# Dataset entries:

◆ ◆ ◆ ◆ ◆ ◆ ◆

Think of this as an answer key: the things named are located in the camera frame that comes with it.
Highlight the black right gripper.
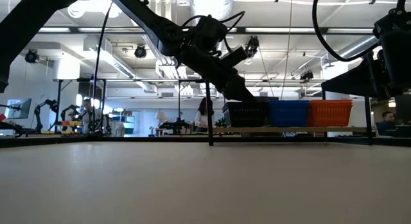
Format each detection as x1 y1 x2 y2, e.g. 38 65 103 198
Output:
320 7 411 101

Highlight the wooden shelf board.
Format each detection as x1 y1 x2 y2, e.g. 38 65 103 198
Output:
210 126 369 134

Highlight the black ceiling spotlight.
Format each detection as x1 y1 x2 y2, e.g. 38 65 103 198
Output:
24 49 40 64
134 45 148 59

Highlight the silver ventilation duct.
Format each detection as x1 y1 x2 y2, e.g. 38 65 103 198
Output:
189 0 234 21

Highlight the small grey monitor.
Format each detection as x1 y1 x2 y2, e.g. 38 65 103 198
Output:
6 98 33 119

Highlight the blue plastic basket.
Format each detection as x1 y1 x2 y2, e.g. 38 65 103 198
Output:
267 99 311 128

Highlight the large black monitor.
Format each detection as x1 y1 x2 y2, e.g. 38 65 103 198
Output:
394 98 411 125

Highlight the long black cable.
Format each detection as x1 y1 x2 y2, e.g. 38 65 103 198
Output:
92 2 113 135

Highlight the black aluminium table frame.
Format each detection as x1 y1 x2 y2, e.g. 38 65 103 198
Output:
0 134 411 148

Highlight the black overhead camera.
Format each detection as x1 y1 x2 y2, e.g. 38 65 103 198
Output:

◆ ◆ ◆ ◆ ◆ ◆ ◆

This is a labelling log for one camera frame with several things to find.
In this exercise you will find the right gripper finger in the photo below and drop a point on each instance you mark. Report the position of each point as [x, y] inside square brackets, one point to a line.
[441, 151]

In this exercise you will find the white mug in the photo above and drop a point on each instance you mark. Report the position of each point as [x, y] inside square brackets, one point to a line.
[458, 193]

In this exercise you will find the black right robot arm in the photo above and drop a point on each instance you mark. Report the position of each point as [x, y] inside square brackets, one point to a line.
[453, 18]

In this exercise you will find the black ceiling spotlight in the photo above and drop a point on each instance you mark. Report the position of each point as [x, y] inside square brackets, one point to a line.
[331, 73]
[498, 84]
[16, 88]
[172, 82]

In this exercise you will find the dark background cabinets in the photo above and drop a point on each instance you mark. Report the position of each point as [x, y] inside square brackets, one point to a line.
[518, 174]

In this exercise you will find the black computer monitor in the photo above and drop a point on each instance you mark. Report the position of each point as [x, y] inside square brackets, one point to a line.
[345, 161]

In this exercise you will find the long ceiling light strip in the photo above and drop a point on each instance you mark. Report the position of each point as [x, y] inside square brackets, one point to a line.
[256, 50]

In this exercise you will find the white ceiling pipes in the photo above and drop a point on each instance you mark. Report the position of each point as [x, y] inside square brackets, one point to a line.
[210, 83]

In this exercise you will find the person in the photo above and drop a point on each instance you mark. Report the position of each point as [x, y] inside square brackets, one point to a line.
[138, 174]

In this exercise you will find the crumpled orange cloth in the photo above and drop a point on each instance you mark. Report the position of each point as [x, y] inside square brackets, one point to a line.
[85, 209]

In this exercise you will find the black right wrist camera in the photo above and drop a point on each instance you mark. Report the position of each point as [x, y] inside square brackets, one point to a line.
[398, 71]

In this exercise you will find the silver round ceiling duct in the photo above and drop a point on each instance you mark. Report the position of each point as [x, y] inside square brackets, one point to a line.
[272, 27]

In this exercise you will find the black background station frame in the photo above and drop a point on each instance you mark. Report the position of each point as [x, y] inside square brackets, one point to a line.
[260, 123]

◆ ◆ ◆ ◆ ◆ ◆ ◆

# Task directions:
Look back over the material above and state how many lines hold the word "with". Write the number and nothing else.

# Answer to this problem:
2